Amazon.com Review
This beloved old French fairy tale has enjoyed renewed popularity in recent years. Beauty, as you may recall, is the youngest daughter of a devoted father who has fallen on hard times. Returning from a journey, he picks a rose for his daughter, enraging the owner of the rosebush, the fearsome boarlike Beast who inhabits a nearby castle. As payment for the rose, Beauty must leave her family and reside in the Beast's castle as his companion. She gradually comes to appreciate the Beast's kind nature, and, after leaving him to visit her family, realizes that she has fallen in love! Beauty willingly returns to her Beast, in time to break the spell that has caused his current, beastly countenance and restore him (and the servants in the castle) to their human forms.
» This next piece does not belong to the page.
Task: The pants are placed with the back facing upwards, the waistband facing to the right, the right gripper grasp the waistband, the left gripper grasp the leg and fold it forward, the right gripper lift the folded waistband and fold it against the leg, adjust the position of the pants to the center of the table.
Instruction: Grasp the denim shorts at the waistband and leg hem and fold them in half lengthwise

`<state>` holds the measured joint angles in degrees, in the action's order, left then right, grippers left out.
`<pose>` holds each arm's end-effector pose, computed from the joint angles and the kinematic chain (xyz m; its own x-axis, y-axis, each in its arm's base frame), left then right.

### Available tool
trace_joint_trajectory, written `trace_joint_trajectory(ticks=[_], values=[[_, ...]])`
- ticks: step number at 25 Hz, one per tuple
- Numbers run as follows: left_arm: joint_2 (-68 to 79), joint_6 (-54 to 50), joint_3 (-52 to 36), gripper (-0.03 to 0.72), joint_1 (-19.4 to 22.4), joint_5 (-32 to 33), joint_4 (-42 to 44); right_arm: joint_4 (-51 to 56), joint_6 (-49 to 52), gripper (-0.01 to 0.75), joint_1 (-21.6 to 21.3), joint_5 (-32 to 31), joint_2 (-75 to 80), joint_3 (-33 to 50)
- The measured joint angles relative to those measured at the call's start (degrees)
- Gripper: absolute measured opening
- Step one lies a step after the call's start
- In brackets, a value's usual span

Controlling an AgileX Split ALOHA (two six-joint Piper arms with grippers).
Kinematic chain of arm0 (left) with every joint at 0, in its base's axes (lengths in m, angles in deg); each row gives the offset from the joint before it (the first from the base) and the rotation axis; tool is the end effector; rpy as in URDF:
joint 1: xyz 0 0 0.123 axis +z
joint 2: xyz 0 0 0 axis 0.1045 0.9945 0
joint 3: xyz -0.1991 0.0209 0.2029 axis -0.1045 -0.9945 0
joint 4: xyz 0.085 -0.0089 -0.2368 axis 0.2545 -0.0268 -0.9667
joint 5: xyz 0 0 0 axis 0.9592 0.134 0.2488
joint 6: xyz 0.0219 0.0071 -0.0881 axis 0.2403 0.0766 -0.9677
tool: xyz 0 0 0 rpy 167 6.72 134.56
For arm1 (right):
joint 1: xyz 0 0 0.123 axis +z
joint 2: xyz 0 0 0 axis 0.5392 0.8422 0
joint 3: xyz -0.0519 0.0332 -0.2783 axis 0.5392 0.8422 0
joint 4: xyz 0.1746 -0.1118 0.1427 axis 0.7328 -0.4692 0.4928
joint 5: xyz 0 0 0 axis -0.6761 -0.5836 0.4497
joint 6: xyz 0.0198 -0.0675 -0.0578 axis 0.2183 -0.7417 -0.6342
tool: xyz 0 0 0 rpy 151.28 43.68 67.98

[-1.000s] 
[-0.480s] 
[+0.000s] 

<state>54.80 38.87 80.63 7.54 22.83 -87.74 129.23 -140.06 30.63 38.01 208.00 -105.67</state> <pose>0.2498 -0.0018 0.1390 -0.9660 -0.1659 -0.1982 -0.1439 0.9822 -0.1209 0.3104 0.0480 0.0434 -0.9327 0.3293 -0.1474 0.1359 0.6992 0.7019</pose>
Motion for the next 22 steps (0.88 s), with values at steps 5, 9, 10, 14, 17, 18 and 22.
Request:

Jan Brett--well-known for her artistry in Goldilocks and the Three Bears and The Mitten--has worked her usual magic on this beautiful edition of Beauty and the Beast. In a unique visual spin on the story, the tapestries hung on the walls of the Beast's castle reveal the true identities of the animal servants who are under the same spell as the Beast--a subtle, fascinating feature that may not be noticed until the second or third reading. The story's old-fashioned and graceful language perfectly accompanies the French court setting. One of the finest takes on this classic tale, Brett's Beauty and the Beast is described by Kirkus Reviews as "a lovely, carefully made edition of an old favorite." (Ages 5 to 8)
From Publishers Weekly
A single peacock feather, its delicate beauty rendered in meticulous detail, sets the tone for this sumptuous retelling of a classic fairy tale. The story is a familiar one, with true love triumphing over a wicked enchantment in the end (the moral, of course, is "never judge a book by its cover"). But the central attraction is the illustrations. Brett's images glide by in a kaleidoscope of luminous color: iridescent blues and greens flow from page to page, entwined with the radiant shades of Beauty's own symbol, the rose. Brett, whose trademark is her careful detail, leaves hidden clues for sharp-eyed readers that hint at the Beast's secret--such as mottoed tapestries and glimpses of the meddlesome fairy herself, decked out naturally enough as a peacock butterfly. But it's the recurring motif of the peacock, itself a symbol of vanity and surface appearances, that ties the threads of the story together. It's a brilliant marriage of artwork and text; once again Brett proves herself a contemporary illustrator of consummate skill. Ages 6-12.